The three people largely responsible for the founding of the National Portrait Gallery are commemorated with busts over the main entrance. At centre is Philip Henry Stanhope, 4th Earl Stanhope, with his supporters on either side, Thomas Babington Macaulay, 1st Baron Macaulay (to Stanhope's left) and Thomas Carlyle (to Stanhope's right). It was Stanhope who, in 1846 as a Member of Parliament (MP), first proposed the idea of a National Portrait Gallery. It was not until his third attempt, in 1856, this time from the House of Lords, that the proposal was accepted. With Queen Victoria's approval, the House of Commons set aside a sum of £2000 to establish the gallery. As well as Stanhope and Macaulay, the founder Trustees included Benjamin Disraeli and Lord Ellesmere. It was the latter who donated the Chandos portrait to the nation as the gallery's first portrait. Carlyle became a trustee after the death of Ellesmere in 1857. [8]

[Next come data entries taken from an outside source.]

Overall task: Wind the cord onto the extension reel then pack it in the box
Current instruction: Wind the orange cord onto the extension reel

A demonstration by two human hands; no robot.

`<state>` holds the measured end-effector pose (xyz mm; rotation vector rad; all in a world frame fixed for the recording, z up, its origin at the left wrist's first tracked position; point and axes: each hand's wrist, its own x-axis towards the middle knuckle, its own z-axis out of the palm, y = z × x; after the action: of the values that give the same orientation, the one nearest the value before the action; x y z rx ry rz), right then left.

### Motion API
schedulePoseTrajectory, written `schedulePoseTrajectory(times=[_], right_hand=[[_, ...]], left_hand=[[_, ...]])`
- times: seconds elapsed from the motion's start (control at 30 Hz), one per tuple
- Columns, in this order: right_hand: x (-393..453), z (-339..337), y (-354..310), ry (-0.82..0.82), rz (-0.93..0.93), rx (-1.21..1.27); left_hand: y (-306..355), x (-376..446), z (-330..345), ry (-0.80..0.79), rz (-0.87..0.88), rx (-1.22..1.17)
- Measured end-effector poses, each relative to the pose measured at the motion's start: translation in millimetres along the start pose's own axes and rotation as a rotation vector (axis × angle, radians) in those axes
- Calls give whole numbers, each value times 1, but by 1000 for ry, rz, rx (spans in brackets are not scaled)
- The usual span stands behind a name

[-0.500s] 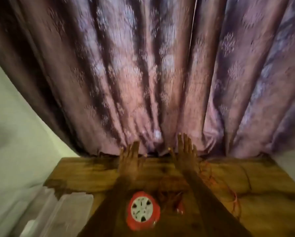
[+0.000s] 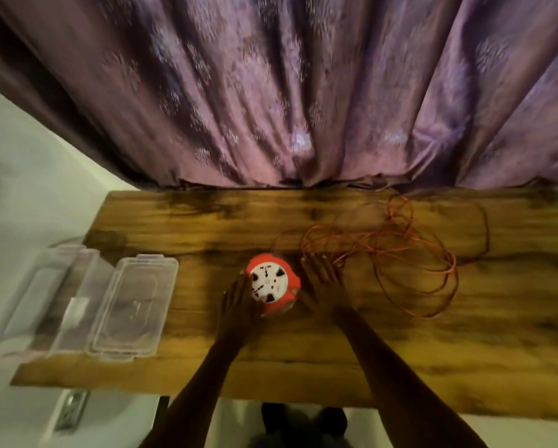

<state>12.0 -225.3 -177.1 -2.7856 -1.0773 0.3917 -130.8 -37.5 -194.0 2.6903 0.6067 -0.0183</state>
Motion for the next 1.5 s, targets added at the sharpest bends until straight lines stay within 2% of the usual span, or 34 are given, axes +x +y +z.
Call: schedulePoseTrajectory(times=[0.13, 0.3, 0.4, 0.47, 0.53, 0.6, 0.7, 0.83, 1.0, 1.1, 1.2, 1.27, 1.4, 1.43, 1.5], right_hand=[[10, 19, 5, 19, -41, 3], [30, 34, 27, 245, -65, 61], [56, 39, 47, 306, -65, 13], [71, 42, 56, 314, -44, 15], [80, 48, 58, 346, 13, 45], [89, 50, 53, 381, 104, 70], [99, 56, 43, 480, 203, 47], [106, 64, 39, 469, 205, 71], [117, 64, 55, 477, 199, 118], [119, 74, 47, 450, 145, 40], [112, 80, 40, 486, 133, 39], [103, 83, 36, 501, 137, 42], [87, 84, 28, 537, 104, 74], [86, 86, 27, 551, 90, 94], [87, 86, 22, 603, 69, 201]], left_hand=[[-7, 10, 16, 16, -5, -96], [-6, 42, 30, 75, 76, -280], [-5, 74, 36, 266, 112, -316], [-6, 101, 38, 385, 48, -375], [-11, 121, 42, 458, -42, -587], [-16, 136, 46, 439, -128, -773], [-23, 143, 61, 446, -86, -716], [-35, 153, 71, 481, -119, -736], [-25, 165, 74, 502, -36, -688], [-34, 160, 75, 505, 7, -532], [-37, 142, 80, 445, -153, -240], [-35, 131, 80, 387, -211, -180], [-36, 107, 71, 434, -166, -350], [-35, 105, 70, 457, -157, -434], [-29, 99, 63, 495, -101, -754]])
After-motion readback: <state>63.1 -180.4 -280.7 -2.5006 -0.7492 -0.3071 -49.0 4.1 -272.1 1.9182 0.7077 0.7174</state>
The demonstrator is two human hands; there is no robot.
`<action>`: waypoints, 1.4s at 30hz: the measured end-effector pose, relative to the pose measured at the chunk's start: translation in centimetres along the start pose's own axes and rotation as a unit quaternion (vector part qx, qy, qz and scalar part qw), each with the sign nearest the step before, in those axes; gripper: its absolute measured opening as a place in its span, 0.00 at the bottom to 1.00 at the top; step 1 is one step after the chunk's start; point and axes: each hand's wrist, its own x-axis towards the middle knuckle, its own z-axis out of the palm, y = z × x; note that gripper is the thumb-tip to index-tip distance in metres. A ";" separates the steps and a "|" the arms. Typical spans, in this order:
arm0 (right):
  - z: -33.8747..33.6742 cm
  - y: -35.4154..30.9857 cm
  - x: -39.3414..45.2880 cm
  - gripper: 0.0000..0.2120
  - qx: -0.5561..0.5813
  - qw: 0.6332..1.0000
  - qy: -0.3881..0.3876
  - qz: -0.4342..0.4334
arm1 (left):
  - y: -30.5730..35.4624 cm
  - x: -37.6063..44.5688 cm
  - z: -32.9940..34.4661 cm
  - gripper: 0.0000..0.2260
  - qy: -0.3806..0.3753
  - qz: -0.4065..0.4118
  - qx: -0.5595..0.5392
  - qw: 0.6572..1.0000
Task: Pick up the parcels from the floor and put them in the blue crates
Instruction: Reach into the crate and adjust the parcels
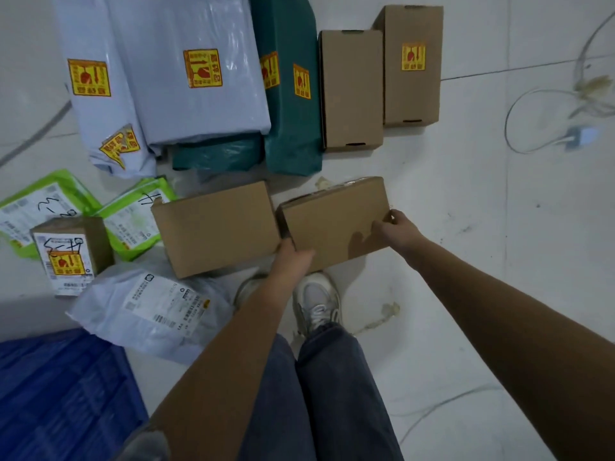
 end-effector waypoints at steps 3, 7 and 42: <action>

Inside the National Portrait Gallery, 2008 2008 inside the National Portrait Gallery, London.jpg
Inside the National Portrait Gallery, 2008

For the first 40 years, the gallery was housed in various locations in London. The first 13 years were spent at 29 Great George Street, Westminster. There, the collection increased in size from 57 to 208 items, and the number of visitors from 5,300 to 34,500. In 1869, the collection moved to Exhibition Road and buildings managed by the Royal Horticultural Society. Following a fire in those buildings, the collection was moved in 1885, this time to the Bethnal Green Museum. This location was ultimately unsuitable due to its distance from the West End, condensation and lack of waterproofing. Following calls for a new location to be found, the government accepted an offer of funds from the philanthropist William Henry Alexander. Alexander donated £60,000 followed by another £20,000, and also chose the architect, Ewan Christian. The government provided the new site, St Martin's Place, adjacent to the National Gallery, and £16,000. [8] The buildings, faced in Portland stone, were constructed by Shillitoe & Son. [9] Both the architect, Ewan Christian, and the gallery's first director, George Scharf, died shortly before the new building was completed. The gallery opened at its new location on 4 April 1896. [8] The site has since been expanded twice. The first extension, in 1933, was funded by Lord Duveen, and resulted in the wing by architect Sir Richard Allison [10] on a site previously occupied by St George's Barracks running along Orange Street. [11]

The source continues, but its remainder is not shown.